# WHAT THE TASK ASKS
Among the records that follow, find the line with "Coordinates below refer" and the line with "Pop quiz! Look". Set down those lines and all lines between them exactly, without adding anything.

+-------+

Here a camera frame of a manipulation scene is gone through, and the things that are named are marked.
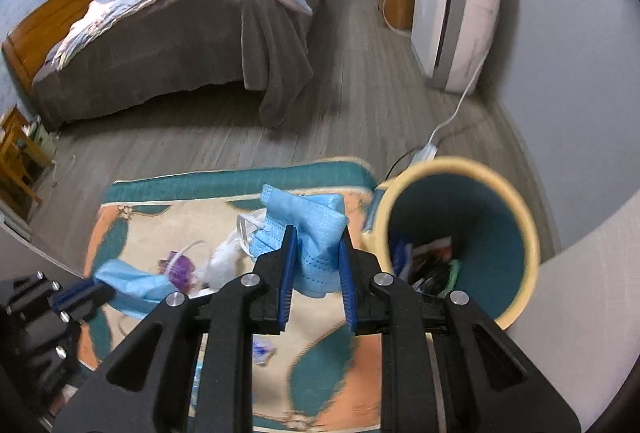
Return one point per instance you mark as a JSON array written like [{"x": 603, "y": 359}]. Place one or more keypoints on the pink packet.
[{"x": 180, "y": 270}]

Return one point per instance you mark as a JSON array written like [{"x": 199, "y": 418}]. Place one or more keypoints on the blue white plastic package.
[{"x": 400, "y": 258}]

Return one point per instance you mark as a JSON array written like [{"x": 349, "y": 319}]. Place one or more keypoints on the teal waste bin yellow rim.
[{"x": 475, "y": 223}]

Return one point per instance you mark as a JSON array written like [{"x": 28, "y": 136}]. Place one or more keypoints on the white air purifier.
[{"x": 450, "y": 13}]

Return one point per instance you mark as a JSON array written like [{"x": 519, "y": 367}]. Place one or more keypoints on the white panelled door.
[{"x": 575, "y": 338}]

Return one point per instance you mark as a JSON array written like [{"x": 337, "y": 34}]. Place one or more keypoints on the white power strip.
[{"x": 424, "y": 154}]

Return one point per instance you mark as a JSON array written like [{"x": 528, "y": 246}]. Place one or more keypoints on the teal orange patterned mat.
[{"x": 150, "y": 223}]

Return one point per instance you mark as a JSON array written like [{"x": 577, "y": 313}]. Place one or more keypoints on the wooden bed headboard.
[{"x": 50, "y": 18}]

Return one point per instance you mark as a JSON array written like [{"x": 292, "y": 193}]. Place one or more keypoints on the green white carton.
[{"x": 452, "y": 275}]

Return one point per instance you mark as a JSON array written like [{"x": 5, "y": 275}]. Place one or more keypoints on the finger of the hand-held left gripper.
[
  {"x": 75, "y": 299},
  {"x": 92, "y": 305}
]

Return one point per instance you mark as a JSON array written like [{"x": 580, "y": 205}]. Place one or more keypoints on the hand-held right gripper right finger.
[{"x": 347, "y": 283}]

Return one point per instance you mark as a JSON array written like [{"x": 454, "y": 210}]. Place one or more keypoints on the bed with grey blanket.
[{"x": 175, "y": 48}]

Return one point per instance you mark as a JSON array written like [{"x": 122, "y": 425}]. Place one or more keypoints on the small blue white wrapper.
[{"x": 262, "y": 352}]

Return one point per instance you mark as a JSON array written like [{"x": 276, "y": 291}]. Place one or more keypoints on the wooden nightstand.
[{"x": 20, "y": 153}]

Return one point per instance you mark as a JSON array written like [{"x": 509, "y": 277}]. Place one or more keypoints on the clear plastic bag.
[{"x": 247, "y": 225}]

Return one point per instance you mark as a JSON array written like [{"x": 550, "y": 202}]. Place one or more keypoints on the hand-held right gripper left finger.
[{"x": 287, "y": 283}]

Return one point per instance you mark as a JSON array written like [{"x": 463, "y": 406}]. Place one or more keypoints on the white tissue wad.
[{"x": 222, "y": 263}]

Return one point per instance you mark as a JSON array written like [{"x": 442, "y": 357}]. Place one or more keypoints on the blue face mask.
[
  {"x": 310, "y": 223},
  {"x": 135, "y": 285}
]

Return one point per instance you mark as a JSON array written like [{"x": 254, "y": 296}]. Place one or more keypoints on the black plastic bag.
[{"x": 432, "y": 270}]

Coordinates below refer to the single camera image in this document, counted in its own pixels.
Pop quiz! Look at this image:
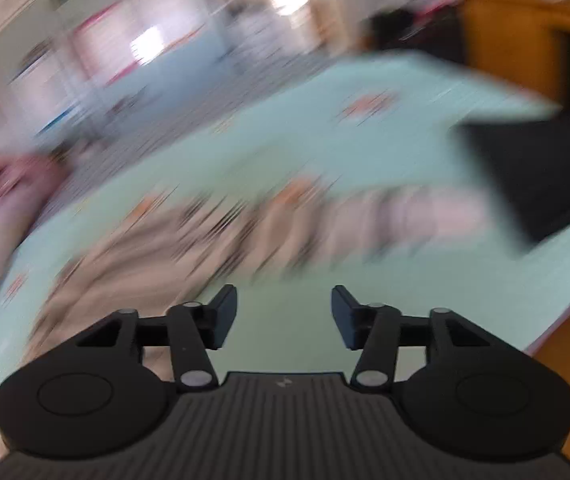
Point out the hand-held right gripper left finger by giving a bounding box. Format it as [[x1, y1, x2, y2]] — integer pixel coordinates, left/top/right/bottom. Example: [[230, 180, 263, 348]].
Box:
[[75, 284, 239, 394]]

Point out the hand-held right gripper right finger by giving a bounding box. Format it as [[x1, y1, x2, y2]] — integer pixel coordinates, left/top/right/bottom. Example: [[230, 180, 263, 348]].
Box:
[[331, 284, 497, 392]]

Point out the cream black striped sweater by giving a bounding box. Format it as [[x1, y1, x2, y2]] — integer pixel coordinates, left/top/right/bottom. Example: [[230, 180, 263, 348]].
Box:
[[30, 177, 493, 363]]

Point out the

+-------+

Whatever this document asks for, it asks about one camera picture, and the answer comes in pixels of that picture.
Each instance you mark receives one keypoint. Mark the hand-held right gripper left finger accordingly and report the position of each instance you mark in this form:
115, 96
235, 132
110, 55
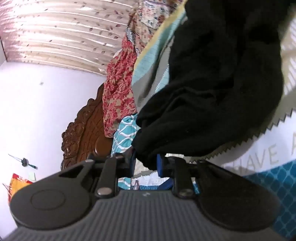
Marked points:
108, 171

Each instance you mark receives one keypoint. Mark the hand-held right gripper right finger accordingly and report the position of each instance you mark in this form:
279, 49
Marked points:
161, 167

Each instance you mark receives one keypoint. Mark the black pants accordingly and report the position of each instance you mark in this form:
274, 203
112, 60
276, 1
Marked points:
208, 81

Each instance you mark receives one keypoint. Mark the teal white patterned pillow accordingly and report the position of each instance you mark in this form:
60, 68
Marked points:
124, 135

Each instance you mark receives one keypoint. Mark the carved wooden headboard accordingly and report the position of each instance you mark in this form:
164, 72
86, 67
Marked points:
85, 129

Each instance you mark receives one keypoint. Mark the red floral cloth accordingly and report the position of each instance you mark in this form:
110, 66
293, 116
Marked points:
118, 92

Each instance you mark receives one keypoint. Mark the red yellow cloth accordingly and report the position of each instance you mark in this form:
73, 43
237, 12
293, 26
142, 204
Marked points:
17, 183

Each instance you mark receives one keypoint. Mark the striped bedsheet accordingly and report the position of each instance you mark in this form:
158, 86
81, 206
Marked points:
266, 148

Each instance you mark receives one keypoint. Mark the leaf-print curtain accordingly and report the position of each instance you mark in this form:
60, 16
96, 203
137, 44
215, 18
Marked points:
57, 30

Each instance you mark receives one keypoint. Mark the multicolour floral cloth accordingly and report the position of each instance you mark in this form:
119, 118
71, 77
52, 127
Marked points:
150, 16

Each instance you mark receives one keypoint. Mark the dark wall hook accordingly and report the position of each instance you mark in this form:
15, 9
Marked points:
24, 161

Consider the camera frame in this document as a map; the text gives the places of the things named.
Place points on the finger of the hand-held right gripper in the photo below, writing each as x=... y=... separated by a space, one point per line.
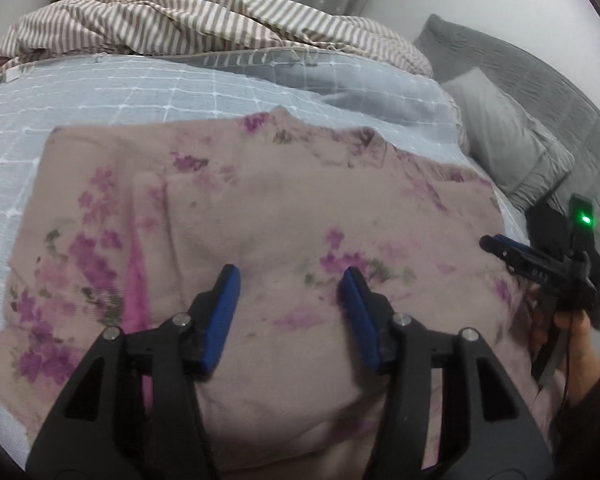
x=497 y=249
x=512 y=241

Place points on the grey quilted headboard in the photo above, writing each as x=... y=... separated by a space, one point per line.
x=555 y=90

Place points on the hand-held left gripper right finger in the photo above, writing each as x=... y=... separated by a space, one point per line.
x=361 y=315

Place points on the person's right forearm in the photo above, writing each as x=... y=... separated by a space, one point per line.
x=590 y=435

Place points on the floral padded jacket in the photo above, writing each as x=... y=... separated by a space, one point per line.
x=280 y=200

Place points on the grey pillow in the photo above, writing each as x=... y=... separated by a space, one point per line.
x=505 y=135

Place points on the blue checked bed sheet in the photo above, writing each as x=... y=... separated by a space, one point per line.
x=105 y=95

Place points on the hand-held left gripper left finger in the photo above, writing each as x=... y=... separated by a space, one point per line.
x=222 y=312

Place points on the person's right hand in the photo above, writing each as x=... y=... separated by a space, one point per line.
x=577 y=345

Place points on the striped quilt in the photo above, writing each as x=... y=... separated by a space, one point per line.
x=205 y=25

+-------+

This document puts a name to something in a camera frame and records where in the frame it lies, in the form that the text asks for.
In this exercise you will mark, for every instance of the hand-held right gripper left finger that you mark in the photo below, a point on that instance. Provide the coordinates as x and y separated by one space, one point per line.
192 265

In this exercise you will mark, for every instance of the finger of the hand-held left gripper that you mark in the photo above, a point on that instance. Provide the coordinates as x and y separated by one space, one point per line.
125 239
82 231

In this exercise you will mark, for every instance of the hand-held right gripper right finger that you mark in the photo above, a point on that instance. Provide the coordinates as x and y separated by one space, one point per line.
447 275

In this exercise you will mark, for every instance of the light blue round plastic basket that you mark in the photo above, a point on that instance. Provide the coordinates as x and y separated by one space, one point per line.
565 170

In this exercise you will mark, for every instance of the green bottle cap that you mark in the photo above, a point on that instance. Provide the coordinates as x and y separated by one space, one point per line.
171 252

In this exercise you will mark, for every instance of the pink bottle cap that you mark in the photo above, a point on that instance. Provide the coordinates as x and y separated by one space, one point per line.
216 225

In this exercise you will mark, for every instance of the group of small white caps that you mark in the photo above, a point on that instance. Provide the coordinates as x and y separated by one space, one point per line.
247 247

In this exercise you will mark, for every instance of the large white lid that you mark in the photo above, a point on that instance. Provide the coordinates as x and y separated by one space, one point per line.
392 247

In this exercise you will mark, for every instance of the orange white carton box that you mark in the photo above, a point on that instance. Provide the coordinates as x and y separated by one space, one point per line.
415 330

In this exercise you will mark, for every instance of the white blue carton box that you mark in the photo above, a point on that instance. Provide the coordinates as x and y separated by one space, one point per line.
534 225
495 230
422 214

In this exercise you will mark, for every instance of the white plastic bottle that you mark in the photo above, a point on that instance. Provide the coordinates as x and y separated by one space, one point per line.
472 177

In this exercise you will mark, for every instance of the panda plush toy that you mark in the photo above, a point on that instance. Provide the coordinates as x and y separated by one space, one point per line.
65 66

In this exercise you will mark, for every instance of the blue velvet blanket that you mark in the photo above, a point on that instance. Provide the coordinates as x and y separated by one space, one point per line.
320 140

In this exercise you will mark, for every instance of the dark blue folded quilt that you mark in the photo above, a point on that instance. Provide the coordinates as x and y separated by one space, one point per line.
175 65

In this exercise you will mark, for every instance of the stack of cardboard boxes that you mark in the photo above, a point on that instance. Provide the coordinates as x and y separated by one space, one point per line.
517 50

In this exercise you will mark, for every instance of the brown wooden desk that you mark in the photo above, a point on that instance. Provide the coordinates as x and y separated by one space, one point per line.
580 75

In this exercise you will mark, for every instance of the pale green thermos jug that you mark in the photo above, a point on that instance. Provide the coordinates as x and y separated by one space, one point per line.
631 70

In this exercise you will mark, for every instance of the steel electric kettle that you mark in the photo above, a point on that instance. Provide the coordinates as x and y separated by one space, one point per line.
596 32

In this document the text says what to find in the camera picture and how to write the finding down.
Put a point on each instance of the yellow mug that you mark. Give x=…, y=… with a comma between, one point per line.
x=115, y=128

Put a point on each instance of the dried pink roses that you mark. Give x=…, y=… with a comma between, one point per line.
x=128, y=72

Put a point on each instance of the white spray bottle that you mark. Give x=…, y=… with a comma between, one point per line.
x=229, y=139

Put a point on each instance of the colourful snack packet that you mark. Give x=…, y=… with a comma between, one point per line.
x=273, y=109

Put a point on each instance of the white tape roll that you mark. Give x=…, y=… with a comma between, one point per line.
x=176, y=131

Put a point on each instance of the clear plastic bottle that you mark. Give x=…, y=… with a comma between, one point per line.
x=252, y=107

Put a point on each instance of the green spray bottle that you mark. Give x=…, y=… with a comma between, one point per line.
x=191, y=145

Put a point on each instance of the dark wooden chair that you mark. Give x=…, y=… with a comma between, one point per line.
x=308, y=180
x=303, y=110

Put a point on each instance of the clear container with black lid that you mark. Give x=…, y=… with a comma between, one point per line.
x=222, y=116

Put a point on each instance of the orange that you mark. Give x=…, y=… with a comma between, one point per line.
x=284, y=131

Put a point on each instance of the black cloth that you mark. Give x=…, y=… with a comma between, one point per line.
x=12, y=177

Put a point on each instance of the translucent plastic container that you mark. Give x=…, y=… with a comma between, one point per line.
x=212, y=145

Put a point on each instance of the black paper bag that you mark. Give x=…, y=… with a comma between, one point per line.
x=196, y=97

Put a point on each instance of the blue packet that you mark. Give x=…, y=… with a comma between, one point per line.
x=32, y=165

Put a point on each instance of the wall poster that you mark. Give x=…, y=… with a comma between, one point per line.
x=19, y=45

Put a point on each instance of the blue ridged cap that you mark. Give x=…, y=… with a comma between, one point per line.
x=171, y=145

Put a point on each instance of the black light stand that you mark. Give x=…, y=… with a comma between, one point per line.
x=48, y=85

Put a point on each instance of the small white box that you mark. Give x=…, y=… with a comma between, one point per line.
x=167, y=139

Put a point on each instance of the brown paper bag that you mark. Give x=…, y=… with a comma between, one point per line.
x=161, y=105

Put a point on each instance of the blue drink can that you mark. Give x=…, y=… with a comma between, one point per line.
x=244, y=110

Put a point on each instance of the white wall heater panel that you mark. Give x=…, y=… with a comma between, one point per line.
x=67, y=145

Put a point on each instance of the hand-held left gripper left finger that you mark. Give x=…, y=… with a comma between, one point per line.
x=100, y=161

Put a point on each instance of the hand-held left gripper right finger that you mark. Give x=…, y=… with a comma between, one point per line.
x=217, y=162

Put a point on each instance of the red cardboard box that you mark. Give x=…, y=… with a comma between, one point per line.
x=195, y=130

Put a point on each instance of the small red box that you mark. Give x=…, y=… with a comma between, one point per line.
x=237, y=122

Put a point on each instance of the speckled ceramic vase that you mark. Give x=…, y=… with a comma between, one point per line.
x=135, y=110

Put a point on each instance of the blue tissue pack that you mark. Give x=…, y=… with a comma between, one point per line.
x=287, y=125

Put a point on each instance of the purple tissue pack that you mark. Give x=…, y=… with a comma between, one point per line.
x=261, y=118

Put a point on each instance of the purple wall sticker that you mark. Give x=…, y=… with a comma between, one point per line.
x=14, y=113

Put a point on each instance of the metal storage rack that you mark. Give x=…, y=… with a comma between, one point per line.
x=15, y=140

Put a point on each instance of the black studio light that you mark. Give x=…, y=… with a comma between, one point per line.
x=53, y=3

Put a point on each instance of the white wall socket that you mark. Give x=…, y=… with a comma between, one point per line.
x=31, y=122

+-------+

# ANSWER TO THE EXERCISE
Coordinates below refer to the single camera image in this document, counted in its own pixels.
Pop quiz! Look at this image:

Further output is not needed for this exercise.